Figure 2 shows the cosine diffuser of a GUV radiometer that is illuminated by the exit beam of the spectral tester.

References

Bernhard, G., C.R. Booth, and J.C. Ehramjian. (2005). Real-time ultraviolet and column ozone from multichannel ultraviolet radiometers deployed in the National Science Foundation’s ultraviolet monitoring network. Optical Engineering, 44(4), 041011-1 – 041011-12.

The directional response of an instrument is its sensitivity to light sensor as a function of the light’s angle of incidence. For example, a cosine collector has a directional response that ideally varies in proportion with the cosine of the zenith angle of incidence. This means the signal will have a maximum responsivity to light from directly overhead (local zenith) and should have no responsivity to light coming directly from the side or below. Scalar irradiance sensors (Figure 1) ideally respond equally to light independent of direction. Directional Response Characterization measures the directional response of a sensor or instrument for comparison with the ideal response.

Directional test data for scalar collectors is typically identical when the instrument is used in either water or air. "Cosine" response collectors typically have different directional responses depending on if they are being used in air or fully submerged in water.
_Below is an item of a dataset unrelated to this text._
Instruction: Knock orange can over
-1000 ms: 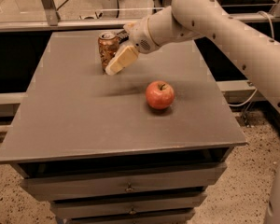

For this reason, the design of in-air and in-water cosine collectors have structural differences, and their performance is verified by testing either in air or in water at our facilities.

Typically, Biospherical measures the directional response in-air of all scalar collectors before final instrument assembly to verify the characteristics of the collector. Individual scalar response directional test data of the finished sensor is available for a fee.

Cosine collectors are characterized and validated for the particular instrument design. For both in-air and in-water instruments the customer can request an individual instrument directional response characterization and report for a fee.

The optical properties of an optical collector changes when the refractive index of the media in which it is used changes. All radiometers that we calibrate, whether they measure PAR, scalar or cosine irradiance, radiance, or spectral irradiance, are calibrated in air. In the aquatic or biological sciences, measurement of light often needs to be conducted in another media, with water being the most common. Knowledge of how the sensor’s properties change when immersed is critical.

At Biospherical Instruments, all sensors are supplied with calibration factors appropriate for the media in which they are used. In the case of irradiance sensors which are optimized for use in water, although calibrated in air, experiments are conducted to determine the change in instrument response caused by immersion in purified water. This change is called the "immersion coefficient" and the experiment is conducted by mounting a constant light source above a specially designed tank holding the sensor and its irradiance collector. The distance between lamp and collector is fixed, and the tank is baffled to suppress reflections and other stray light. During the analysis both attenuation by water and refractive effects are accounted for. In the case of spectral instruments, the immersion coefficient is determined at each wavelength; these wavelength-specific immersion coefficients are included in the instrument calibration factors. Figure 1 shows how the test apparatus is configured, and Figure 2 shows an example of characterization test results.